Unfortunately, the future outlook for gender parity in the U.S. isn’t a sunny one, either. The U.S. loses about 2% in its gender equality score each year due to the factors outlined above, as well as a downward trend in women’s education and low political participation. The World Economic Forum estimates that at this rate, it will take another 208 years to close the gender gap in the United States.
What You Can Do
While this may seem depressing and a reason for apathy, these statistics should actually enliven and fuel us. As with the suffrage movement, it is only when women band together to demand their rights that change takes place. You CAN make a difference. Here are some suggestions to get involved:
- The single most powerful thing you can do is VOTE! As we have seen in close elections in previous years, every single vote makes a difference. Whether you are voting for your local school board or president of the United States, you are influencing the future of our government, schools and political environment.
- Join women’s advocacy groups like the League of Women Voters, the American Academy of University Women (AAUW), the National Council of Jewish Women (NCJW), the National Council of Negro Women (NCNW) or the YWCA USA. There are local chapters of every national group in most major and some smaller cities.
- Contact your local, state and national representatives. Today it is easier than ever to advocate for change. Email, call or write your representatives, or talk to them on social media. Sign petitions online or when approached.

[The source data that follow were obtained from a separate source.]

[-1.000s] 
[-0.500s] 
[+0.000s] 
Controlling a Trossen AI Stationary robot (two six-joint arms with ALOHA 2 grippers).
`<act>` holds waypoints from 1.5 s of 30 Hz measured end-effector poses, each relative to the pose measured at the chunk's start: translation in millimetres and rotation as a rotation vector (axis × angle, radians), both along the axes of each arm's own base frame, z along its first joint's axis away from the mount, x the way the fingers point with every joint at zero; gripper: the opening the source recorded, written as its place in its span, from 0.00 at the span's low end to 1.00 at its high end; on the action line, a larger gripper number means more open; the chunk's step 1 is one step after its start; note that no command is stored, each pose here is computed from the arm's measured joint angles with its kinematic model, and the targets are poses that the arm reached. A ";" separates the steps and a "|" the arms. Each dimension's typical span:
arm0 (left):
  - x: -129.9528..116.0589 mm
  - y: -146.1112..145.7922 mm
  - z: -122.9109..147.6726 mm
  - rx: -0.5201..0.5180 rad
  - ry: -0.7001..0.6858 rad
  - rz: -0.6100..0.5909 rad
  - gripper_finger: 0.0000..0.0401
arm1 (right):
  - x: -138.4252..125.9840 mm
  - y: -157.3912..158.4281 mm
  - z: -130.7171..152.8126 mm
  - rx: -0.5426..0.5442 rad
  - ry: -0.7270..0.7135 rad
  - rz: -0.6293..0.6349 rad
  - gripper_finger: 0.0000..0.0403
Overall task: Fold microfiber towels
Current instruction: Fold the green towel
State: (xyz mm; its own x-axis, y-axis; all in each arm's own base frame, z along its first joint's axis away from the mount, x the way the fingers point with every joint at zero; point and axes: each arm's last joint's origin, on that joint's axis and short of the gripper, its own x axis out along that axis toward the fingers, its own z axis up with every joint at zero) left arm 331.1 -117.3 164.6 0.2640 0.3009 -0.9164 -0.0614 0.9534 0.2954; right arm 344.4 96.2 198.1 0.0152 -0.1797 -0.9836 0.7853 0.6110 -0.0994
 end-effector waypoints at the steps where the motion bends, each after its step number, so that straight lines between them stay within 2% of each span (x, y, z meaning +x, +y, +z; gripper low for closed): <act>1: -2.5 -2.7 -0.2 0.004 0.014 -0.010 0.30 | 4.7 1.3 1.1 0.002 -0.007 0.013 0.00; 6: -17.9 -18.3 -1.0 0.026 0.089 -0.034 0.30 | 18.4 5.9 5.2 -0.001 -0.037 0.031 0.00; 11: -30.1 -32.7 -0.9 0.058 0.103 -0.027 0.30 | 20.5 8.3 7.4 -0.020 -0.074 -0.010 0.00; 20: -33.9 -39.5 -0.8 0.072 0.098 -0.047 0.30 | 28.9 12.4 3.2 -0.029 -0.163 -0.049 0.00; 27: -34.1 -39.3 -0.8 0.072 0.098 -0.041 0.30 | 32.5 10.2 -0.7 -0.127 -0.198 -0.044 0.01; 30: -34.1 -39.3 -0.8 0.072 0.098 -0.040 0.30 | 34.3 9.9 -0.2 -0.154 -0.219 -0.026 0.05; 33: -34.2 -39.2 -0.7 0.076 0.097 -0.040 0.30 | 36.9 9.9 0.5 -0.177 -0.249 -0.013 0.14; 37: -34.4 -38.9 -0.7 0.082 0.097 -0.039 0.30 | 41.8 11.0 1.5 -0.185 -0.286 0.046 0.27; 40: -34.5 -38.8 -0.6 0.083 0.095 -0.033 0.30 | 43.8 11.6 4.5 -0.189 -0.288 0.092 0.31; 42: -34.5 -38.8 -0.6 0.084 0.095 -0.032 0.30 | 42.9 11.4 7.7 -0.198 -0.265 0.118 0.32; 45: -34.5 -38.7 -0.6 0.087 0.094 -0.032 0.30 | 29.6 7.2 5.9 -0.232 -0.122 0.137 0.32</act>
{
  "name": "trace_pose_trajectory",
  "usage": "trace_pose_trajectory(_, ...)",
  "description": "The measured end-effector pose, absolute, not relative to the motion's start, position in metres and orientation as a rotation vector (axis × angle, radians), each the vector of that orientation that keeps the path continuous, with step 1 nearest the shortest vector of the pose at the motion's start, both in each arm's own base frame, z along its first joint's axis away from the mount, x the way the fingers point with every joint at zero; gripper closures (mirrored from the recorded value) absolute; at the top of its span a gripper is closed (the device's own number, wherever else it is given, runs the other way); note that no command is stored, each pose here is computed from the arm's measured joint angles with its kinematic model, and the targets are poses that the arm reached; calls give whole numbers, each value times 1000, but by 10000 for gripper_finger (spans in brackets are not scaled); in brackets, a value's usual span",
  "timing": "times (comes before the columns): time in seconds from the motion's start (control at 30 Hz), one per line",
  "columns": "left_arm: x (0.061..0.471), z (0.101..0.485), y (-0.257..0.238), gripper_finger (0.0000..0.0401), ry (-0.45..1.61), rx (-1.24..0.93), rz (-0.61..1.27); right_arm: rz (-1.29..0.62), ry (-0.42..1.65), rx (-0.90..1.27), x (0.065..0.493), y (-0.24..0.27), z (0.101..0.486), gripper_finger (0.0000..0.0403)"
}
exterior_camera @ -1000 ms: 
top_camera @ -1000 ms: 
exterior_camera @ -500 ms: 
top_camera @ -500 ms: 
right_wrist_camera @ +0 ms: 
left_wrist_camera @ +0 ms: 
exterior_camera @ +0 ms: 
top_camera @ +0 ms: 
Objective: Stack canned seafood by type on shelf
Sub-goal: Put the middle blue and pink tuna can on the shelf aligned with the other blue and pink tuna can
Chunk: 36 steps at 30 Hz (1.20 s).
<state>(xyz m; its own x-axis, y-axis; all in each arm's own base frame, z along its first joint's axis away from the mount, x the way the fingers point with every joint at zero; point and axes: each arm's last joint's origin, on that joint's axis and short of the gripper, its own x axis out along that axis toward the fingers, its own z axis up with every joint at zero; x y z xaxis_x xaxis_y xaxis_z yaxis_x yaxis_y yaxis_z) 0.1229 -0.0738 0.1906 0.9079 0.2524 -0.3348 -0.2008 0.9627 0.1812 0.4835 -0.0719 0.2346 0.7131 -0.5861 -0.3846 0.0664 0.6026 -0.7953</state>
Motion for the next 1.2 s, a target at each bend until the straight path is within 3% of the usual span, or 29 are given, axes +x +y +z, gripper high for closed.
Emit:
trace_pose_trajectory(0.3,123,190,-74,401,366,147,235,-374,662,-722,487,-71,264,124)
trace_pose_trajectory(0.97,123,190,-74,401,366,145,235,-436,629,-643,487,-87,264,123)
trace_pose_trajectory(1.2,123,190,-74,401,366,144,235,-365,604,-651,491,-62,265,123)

Your representatives are meant to represent you and your thoughts and they can best do that when they know what is on your mind.
- Run for office. Not everyone is suited to be in politics, but those who are should toss their proverbial hat into the ring. Even if you only serve on a school board or county council, you are increasing the number of women in politics and setting a positive example for future generations of women and girls.
- Advocate for women in your workplace. Don’t forget that doing your best work can get you promoted. By mentoring or being mentored, you’re shoring up the future of Mercy leadership. And don’t forget to consider female candidates (especially those of color) when you’re hiring.
- Educate yourself. The more you know, the more of an informed voter you are and the better you can educate your children. You might want to start with current events, then look into the history of how that situation came to be and then brank off into other aspects. Try to get your information form credible sources and always be wary of information you see on social media.
- Speak up and speak out. Each one of us has a voice and no matter what our culture says, we have the exact same right to use it as men do. Speak up in meetings; don’t let your male co-workers mansplain or talk over you. If you are active on social media, take a stance when you see injustice being done. (But please keep Mercy’s social media policy in place if where you work is known or can easily be identified.) Attend protests and rallies if you are so moved.
You can even help by joining women across the country who are fighting to get Women’s Equality Day recognized as a National Day of Celebration, the first step toward eventually making it a National Holiday.
As it is said, “Women Hold Up Half the Sky,” which means we also hold half the power in the world. If every woman did her part, together with our male allies we could affect major change.